WHAT YOU SHOULD DO -
Reproduce the data that follows character for character, but omit its pictures.

DATA BELOW -
----------------------------------------
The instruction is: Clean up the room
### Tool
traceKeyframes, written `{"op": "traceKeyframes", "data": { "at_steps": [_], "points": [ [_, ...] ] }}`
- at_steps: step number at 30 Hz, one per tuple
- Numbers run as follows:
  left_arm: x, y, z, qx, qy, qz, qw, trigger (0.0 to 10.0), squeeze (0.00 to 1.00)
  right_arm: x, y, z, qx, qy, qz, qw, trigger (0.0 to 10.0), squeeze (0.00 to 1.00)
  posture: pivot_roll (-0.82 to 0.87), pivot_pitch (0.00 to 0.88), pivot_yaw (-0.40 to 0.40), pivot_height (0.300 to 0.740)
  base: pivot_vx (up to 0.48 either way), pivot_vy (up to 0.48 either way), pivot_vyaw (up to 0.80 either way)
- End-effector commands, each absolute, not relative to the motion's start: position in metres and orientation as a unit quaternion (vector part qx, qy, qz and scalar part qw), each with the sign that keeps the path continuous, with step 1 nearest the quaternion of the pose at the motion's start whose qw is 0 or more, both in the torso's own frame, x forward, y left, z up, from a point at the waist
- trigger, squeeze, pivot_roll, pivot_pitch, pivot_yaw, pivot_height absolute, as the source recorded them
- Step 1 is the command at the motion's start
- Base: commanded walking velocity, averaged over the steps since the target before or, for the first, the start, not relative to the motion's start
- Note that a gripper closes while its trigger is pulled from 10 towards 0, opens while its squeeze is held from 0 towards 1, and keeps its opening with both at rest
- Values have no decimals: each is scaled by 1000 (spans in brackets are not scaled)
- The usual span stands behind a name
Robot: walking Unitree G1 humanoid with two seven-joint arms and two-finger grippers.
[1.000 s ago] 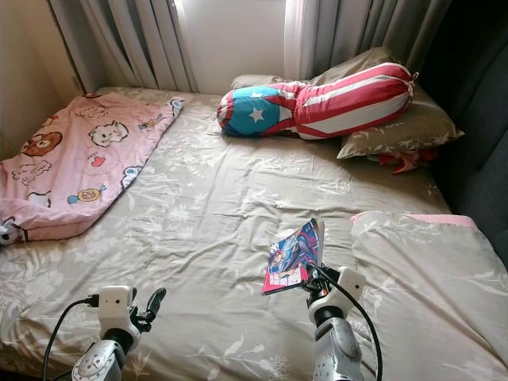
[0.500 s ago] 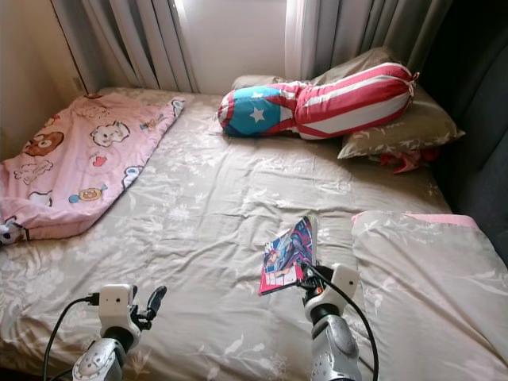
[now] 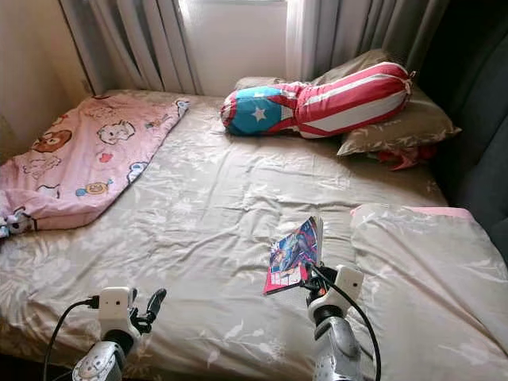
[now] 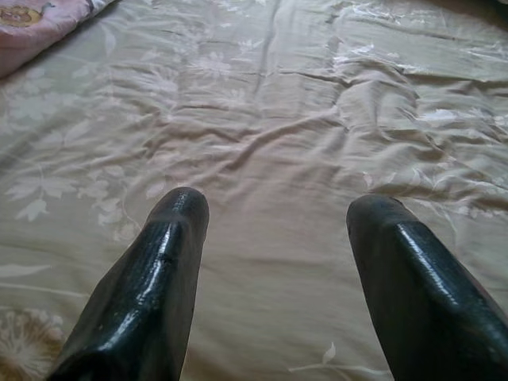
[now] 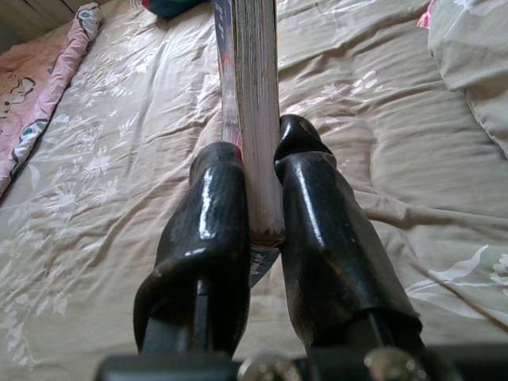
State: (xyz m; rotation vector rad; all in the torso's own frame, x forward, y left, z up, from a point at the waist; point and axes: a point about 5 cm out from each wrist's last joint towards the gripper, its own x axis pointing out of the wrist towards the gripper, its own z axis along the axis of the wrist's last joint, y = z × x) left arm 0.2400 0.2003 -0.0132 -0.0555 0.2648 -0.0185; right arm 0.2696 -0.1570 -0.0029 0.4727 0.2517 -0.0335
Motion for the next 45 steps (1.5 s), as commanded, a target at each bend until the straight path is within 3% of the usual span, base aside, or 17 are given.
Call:
{"op": "traceKeyframes", "data": {
  "at_steps": [1,14,18,45],
  "points": [
    [239,202,-14,-28,137,-6,990,10000,0,276,-158,6,229,99,-16,968,10000,0,11,17,-13,676,0,0,0],
    [237,202,-15,-27,139,-3,990,10000,0,277,-156,5,222,108,-11,969,10000,0,13,24,-15,676,0,0,0],
    [237,202,-16,-26,140,-3,990,10000,0,277,-155,4,218,111,-9,970,10000,0,13,24,-15,650,0,0,0],
    [234,204,-15,-21,138,-5,990,10000,0,275,-155,4,221,103,-23,970,10000,0,27,33,-12,650,0,0,0]
  ]
}}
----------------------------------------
ANSWER AREA -
The instruction is: Clean up the room
### Tool
traceKeyframes, written `{"op": "traceKeyframes", "data": { "at_steps": [_], "points": [ [_, ...] ] }}`
- at_steps: step number at 30 Hz, one per tuple
- Numbers run as follows:
  left_arm: x, y, z, qx, qy, qz, qw, trigger (0.0 to 10.0), squeeze (0.00 to 1.00)
  right_arm: x, y, z, qx, qy, qz, qw, trigger (0.0 to 10.0), squeeze (0.00 to 1.00)
  posture: pivot_roll (-0.82 to 0.87), pivot_pitch (0.00 to 0.88), pivot_yaw (-0.40 to 0.40), pivot_height (0.300 to 0.740)
  base: pivot_vx (up to 0.48 either way), pivot_vy (up to 0.48 either way), pivot_vyaw (up to 0.80 either way)
- End-effector commands, each absolute, not relative to the motion's start: position in metres and orientation as a unit quaternion (vector part qx, qy, qz and scalar part qw), each with the sign that keeps the path continuous, with step 1 nearest the quaternion of the pose at the motion's start whose qw is 0 or more, both in the torso's own frame, x forward, y left, z up, from a point at the waist
- trigger, squeeze, pivot_roll, pivot_pitch, pivot_yaw, pivot_height absolute, as the source recorded them
- Step 1 is the command at the motion's start
- Base: commanded walking velocity, averaged over the steps since the target before or, for the first, the start, not relative to the motion's start
- Note that a gripper closes while its trigger is pulled from 10 towards 0, opens while its squeeze is held from 0 towards 1, and keeps its opening with both at rest
- Values have no decimals: each is scaled by 1000 (spans in brackets are not scaled)
- The usual span stands behind a name
Robot: walking Unitree G1 humanoid with two seven-joint arms and two-finger grippers.
[1.000 s ago] 
[0.500 s ago] 
[now] 
[now] 
[now] 
State: (xyz m; rotation vector rad; all in the torso's own frame, x forward, y left, z up, from a point at the waist; point and axes: a point about 5 cm out from each wrist's last joint towards the gripper, its own x axis pointing out of the wrist towards the gripper, its own z axis along the axis of the wrist's last joint, y = z × x) left arm 0.2400 0.2003 -0.0132 -0.0555 0.2648 -0.0185; right arm 0.2696 -0.1570 -0.0029 0.4727 0.2517 -0.0335
Motion for the next 45 steps (1.5 s), as commanded, a target at each bend until the straight path is within 3% of the usual span, base aside, or 17 are given.
Call:
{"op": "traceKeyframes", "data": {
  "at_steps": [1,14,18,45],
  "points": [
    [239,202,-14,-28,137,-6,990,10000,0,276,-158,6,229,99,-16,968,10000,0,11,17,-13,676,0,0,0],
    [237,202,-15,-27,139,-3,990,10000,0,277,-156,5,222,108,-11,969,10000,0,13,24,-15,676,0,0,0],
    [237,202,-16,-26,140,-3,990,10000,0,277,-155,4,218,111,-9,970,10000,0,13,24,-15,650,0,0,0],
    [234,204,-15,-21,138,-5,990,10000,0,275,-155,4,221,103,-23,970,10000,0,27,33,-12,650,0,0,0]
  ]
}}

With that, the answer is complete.